= TASK INSTRUCTIONS =
The lines to return are those below that contain the word "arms".

= INFORMATION SUPPLIED =

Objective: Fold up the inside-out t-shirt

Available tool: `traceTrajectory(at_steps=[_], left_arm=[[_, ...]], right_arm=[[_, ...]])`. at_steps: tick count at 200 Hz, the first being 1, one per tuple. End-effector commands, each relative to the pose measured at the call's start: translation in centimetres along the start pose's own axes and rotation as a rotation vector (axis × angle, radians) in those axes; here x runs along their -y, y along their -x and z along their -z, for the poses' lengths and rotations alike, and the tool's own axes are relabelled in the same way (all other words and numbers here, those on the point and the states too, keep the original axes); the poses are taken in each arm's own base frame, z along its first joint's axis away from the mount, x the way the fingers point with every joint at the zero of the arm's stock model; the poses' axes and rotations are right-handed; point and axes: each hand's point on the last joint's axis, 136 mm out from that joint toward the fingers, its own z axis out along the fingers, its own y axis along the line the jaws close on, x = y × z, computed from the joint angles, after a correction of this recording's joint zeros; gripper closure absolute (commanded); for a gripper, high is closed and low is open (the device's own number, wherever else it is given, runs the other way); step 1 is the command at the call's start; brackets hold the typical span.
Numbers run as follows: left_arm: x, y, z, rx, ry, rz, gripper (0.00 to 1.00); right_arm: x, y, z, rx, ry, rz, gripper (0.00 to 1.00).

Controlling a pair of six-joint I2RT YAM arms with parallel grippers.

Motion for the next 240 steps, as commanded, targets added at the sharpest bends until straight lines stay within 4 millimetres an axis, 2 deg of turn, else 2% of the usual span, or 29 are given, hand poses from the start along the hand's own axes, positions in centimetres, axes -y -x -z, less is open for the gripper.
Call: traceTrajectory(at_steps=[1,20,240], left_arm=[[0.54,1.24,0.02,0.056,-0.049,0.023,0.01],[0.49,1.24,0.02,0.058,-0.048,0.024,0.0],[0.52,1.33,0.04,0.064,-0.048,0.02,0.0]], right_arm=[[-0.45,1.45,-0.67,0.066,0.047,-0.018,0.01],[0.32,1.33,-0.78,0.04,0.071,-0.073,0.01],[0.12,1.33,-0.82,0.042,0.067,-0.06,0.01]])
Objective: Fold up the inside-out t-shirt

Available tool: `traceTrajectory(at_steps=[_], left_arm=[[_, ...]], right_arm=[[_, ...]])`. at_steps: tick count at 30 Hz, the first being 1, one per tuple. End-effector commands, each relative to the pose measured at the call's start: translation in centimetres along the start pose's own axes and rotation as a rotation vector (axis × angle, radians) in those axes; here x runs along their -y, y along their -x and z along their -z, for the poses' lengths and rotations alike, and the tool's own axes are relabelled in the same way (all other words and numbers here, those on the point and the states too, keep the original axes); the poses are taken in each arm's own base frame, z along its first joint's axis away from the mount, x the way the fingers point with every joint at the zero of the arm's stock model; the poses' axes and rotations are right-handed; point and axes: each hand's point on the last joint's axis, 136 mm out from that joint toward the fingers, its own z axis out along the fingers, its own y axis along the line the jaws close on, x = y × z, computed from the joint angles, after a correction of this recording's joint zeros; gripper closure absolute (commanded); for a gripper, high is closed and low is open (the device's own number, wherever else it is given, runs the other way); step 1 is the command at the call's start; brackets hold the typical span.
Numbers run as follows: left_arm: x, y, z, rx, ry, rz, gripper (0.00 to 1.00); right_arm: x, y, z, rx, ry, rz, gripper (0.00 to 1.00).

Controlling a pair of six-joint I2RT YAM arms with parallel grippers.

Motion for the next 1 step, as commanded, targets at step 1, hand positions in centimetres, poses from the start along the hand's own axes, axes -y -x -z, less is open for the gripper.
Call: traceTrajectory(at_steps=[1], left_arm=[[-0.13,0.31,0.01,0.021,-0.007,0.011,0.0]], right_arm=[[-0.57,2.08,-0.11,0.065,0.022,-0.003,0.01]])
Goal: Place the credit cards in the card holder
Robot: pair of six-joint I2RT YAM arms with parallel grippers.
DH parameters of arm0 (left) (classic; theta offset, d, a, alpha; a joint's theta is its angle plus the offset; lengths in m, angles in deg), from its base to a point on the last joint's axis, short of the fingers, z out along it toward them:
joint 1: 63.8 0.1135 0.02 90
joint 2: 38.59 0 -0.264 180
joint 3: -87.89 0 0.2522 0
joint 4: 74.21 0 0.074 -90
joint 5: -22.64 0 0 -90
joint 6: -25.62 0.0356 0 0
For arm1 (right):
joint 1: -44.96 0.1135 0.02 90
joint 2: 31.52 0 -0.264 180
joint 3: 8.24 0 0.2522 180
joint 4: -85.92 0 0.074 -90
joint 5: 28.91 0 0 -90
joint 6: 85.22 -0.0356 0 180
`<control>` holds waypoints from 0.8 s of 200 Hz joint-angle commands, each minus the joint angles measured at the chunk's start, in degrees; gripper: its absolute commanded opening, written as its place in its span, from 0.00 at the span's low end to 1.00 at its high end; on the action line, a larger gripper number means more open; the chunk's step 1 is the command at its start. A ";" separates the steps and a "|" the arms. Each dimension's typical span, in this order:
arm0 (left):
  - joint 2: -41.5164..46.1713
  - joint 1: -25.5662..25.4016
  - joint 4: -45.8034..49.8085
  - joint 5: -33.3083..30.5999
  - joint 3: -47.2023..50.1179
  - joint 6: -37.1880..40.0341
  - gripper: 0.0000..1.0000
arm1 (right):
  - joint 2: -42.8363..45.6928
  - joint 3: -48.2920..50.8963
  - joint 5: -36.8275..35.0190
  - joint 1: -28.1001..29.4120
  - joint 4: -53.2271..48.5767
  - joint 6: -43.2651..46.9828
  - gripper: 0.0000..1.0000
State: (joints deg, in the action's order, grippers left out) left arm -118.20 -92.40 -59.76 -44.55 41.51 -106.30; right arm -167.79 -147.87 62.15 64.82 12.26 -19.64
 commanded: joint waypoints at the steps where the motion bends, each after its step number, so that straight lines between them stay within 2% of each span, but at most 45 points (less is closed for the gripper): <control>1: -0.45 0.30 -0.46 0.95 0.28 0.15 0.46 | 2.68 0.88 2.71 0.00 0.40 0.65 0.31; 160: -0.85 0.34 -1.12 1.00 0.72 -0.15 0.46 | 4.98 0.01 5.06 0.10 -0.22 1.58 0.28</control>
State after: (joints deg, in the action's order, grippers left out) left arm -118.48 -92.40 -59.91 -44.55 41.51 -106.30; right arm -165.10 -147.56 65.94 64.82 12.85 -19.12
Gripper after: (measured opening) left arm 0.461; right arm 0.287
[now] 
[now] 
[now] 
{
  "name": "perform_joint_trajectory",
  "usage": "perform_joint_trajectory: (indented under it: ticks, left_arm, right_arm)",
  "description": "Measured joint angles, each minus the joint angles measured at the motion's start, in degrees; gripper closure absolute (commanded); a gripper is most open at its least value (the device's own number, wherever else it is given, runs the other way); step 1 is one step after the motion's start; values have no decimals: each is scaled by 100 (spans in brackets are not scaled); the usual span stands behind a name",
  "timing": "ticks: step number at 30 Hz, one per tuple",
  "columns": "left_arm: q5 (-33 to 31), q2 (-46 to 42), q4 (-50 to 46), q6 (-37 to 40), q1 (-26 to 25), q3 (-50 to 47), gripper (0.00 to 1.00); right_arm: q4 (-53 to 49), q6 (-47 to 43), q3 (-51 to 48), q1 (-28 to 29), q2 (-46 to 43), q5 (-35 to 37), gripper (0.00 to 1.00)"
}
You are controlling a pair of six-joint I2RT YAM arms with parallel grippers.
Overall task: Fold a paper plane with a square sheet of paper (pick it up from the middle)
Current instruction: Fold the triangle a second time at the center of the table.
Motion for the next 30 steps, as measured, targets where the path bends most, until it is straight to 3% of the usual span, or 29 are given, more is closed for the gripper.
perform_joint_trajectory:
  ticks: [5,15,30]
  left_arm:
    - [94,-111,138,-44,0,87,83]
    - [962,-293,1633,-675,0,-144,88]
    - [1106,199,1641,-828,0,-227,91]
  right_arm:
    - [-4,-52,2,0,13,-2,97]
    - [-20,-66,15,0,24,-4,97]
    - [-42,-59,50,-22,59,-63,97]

= TASK SOLUTION =
Controlling a pair of six-joint I2RT YAM arms with parallel grippers.
Controlling a pair of six-joint I2RT YAM arms with parallel grippers.
Robot: pair of six-joint I2RT YAM arms with parallel grippers.
`<control>` holds waypoints from 0.8 s of 200 Hz joint-angle commands, each minus the joint angles measured at the chunk's start, in degrees; gripper: its absolute commanded opening, written as its place in its span, from 0.00 at the span's low end to 1.00 at its high end; on the action line, a larger gripper number means more open; the chunk's step 1 is the command at its start. A ";" separates the steps and a "|" the arms. Each dimension's typical span, in this order:
You are controlling a pair of six-joint I2RT YAM arms with parallel grippers.

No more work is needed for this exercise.